In February of 1997, Dr. Ian Wilmut announced the creation of the first cloned mammal. The report, published in the science journal Nature , described a lamb, "Dolly," which was cloned using somatic cell nuclear transfer (SCNT) . This landmark paper and the media attention it received created an immediate reaction from the public and politicians in Washington, D.C. who were concerned about the potential cloning of humans using this technique. Since Dolly’s creation, congressional leaders have been trying to find a way to prevent human cloning and other allegedly unethical medical procedures while still allowing medical research to proceed unhindered.

In late 1998, the issue was further complicated by the announcement from researchers at the University of Wisconsin-Madison, led by Dr. James Thomson, who derived the first human embryonic stem cells from blastocysts . This marked the beginning of a new area of medical science, human embryonic stem cell research. With this new breakthrough, the issue of human cloning became considerably more complex, since SCNT was now linked to potential disease-curing research.

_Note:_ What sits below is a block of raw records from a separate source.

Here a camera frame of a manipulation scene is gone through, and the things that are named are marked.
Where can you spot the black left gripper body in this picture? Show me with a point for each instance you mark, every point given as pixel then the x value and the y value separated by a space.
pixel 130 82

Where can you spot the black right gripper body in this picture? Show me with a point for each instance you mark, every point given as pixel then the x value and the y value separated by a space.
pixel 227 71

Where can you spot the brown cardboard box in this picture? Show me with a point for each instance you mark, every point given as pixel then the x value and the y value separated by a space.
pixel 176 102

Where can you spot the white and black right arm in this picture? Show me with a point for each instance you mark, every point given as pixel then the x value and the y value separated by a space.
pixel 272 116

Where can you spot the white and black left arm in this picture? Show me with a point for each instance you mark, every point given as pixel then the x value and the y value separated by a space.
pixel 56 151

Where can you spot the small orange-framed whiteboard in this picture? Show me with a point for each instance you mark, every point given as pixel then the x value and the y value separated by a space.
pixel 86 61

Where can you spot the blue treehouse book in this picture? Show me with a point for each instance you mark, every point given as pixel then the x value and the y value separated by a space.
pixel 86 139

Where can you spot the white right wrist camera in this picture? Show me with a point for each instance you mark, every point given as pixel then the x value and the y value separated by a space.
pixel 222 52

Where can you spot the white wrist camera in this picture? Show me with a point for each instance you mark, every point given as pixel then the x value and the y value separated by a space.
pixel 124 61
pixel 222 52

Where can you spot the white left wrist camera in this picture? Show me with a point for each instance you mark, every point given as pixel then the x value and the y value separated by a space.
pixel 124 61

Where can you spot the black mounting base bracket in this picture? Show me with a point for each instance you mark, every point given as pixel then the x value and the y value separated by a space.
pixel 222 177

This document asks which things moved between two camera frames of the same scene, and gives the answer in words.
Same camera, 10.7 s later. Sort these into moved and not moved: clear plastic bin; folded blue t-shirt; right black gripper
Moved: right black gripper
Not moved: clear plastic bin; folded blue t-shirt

With each congressional session, a new crop of conflicting bills arises from both the House and the Senate, and congressional hearings are called to bring witnesses in to validate either side, but no resolution appears to be in sight. Although many polls have shown that the vast majority of Americans disapprove of research which could produce a cloned human (79% in a 2005 poll by Research!America), there is still much public debate about the ethics of embryonic stem cell research. This debate resonates in the Congress and generates the current stalemate where lawmakers are unable to reach a consensus about medical research relating to embryonic stem cells.

Pre-“dolly” regulation

In the 1970s, rules were developed to govern the federal funding of research on human embryos for in vitro fertilization (IVF) . The rules specified that all federally funded research on human embryos would need to be approved by a congressionally appointed ethics advisory board. Although the board met once, it was dissolved in 1980 without ever federally funding embryonic research. In 1993, this rule was rescinded, but the Dickey Amendment, a Department of Health and Human Services (DHHS) 1996 appropriation rider, subsequently banned any federal funding of human embryo research and each year this amendment has been attached to the appropriation bill for the DHHS. Since that time, no federal funds have been allowed for embryo (and therefore embryonic stem cell) research, but private funding of research on embryos has been allowed and is completely unregulated.

Post-“dolly” debate

In February of 1997 after the public announcement about “Dolly”, President Clinton charged the National Bioethics Advisory Council (NBAC)    to study the issue of human cloning. In June of that year, NBAC released a report which determined that reproductive cloning was immoral and requested that a moratorium should be established until subsequent laws prohibiting it were passed (with a sunset period of 3-5 years). The members also suggested that the law be written so it would not interfere with biomedical research. Taking their suggestions, President Clinton offered a legislative proposal to bar anyone (either federally or privately funded) from attempting to clone a human through SCNT for 5 years. President Clinton’s proposal was announced after several bills in the House and Senate had already been introduced (see Table 1). However, due to the fear that Congress was acting too quickly and might bar valid research, the majority needed to pass these bills was never attained and thus no legislation limiting such cloning was ever successfully passed into law.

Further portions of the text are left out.